L’Homme est ainsi devenu une pure apparence. Un être irréel, inauthentique, sans profondeur. Diogène Laërce n’a pas tort. Un jour, il cria : « Holà ! des hommes ! ». On s’attroupa, mais il chassa tout le monde à coups de bâton, en disant : « j’ai demandé des hommes, pas des déchets ! ». Devant les façons extravagantes de se farder aujourd’hui, on trouvera géniale son attitude. Lui qui aurait ordonné à un jeune homme mal fagoté de se mettre tout nu afin de connaître son sexe.

L’habit ne fait pas le moine, dit-on. Mais c’est par l’habit qu’on reconnaît le moine. « Les vêtements montrent qui on est et comment on se considère », affirme un chef d’entreprise. Assurément ! La façon dont on s’habille est comme un message qu’on adresse aux autres. Et qui peut leur suggérer qu’on est consciencieux, équilibré ; qu’on a une bonne moralité. Ou bien leur crier qu’on est un révolté. En quelque manière, on s’identifie par sa tenue.

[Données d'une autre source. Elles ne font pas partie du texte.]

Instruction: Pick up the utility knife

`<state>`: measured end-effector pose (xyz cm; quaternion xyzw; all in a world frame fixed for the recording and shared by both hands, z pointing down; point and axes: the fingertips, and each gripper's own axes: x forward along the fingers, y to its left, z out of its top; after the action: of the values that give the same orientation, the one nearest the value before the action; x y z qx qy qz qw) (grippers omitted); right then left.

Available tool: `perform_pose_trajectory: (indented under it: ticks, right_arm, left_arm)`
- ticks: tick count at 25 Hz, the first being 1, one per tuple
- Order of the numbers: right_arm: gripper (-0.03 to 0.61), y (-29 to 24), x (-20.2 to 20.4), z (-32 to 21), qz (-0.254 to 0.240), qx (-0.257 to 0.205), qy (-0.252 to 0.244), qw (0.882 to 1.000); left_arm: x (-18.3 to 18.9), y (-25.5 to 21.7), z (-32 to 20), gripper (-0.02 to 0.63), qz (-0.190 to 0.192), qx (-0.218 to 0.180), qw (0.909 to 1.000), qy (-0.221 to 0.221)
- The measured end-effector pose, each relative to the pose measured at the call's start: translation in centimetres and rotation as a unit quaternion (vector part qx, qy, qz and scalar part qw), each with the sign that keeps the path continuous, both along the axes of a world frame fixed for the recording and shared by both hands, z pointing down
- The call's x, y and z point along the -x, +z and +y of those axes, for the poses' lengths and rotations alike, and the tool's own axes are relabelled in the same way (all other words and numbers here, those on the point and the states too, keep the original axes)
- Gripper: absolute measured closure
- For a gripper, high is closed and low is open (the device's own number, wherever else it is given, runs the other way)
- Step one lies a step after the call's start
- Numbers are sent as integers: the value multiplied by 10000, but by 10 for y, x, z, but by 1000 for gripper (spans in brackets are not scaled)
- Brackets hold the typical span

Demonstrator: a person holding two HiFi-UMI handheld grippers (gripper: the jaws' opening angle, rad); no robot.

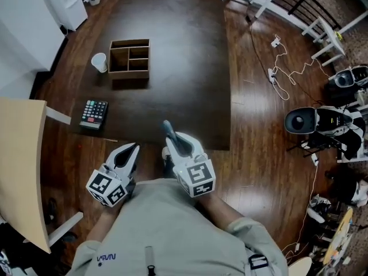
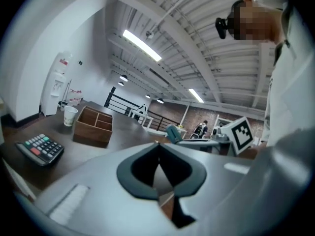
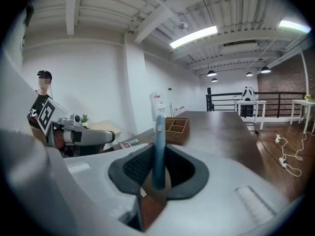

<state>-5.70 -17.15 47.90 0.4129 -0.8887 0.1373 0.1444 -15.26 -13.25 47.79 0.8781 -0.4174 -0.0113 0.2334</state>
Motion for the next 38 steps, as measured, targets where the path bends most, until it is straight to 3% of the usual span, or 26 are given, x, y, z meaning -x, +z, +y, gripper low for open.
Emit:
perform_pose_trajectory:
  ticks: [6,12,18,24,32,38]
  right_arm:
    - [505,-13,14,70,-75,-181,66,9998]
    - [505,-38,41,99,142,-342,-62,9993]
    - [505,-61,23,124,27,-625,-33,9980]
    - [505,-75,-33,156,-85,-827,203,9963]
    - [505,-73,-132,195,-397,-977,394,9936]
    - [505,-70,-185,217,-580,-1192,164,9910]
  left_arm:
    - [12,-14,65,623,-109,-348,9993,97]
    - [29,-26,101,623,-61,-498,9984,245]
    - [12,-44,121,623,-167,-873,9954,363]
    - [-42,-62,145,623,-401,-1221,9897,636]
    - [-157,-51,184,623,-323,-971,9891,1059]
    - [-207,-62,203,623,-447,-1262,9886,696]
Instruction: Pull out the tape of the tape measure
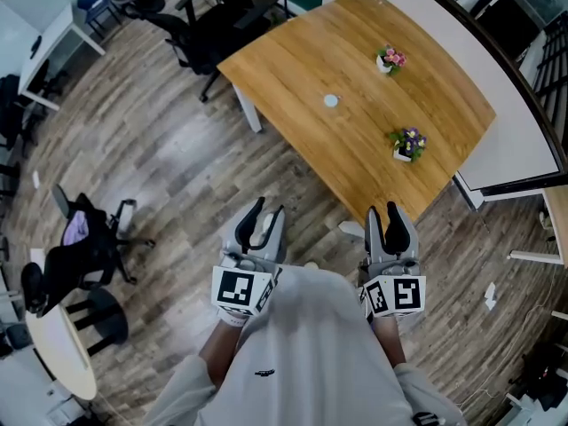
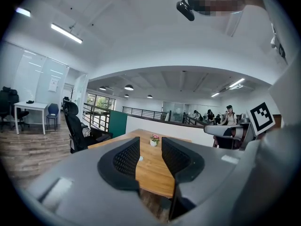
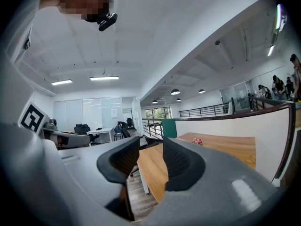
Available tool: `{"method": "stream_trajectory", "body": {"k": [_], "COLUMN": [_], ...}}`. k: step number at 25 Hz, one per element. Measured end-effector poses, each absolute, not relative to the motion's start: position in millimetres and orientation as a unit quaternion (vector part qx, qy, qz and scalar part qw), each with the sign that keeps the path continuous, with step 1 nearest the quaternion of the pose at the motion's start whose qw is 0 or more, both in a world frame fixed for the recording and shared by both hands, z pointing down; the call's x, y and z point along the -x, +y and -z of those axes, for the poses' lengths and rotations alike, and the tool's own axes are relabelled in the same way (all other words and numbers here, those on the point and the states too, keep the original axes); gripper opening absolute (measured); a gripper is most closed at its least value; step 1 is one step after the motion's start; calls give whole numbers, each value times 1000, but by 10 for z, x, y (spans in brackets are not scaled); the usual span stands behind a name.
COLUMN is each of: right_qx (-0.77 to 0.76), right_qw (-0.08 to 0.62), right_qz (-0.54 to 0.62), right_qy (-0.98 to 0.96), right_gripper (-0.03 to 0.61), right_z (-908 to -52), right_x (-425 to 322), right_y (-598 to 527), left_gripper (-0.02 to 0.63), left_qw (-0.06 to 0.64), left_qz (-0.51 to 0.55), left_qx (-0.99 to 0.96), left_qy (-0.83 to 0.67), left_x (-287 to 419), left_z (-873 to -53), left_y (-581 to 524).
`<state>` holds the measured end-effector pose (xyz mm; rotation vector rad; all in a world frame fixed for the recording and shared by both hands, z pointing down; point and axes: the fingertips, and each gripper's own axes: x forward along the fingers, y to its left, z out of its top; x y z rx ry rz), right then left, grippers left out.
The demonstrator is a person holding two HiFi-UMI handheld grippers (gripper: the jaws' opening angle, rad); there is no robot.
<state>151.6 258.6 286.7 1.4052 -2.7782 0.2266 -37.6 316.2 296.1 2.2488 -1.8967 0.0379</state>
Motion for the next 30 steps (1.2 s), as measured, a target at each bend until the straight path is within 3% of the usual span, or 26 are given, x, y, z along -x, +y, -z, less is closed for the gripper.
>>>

Un décolleté profond, des shorts, des jeans serrés ou l’absence de soutien-gorge risquent d’être interprétés par des hommes comme une invitation. « Personnellement, je trouve difficile de n’avoir que des pensées pures à l’égard des jeunes femmes quand je vois la manière dont elles s’habillent », s’exprime Igor.

Nos styles vestimentaires parlent aussi de nous, en bien ou en mal.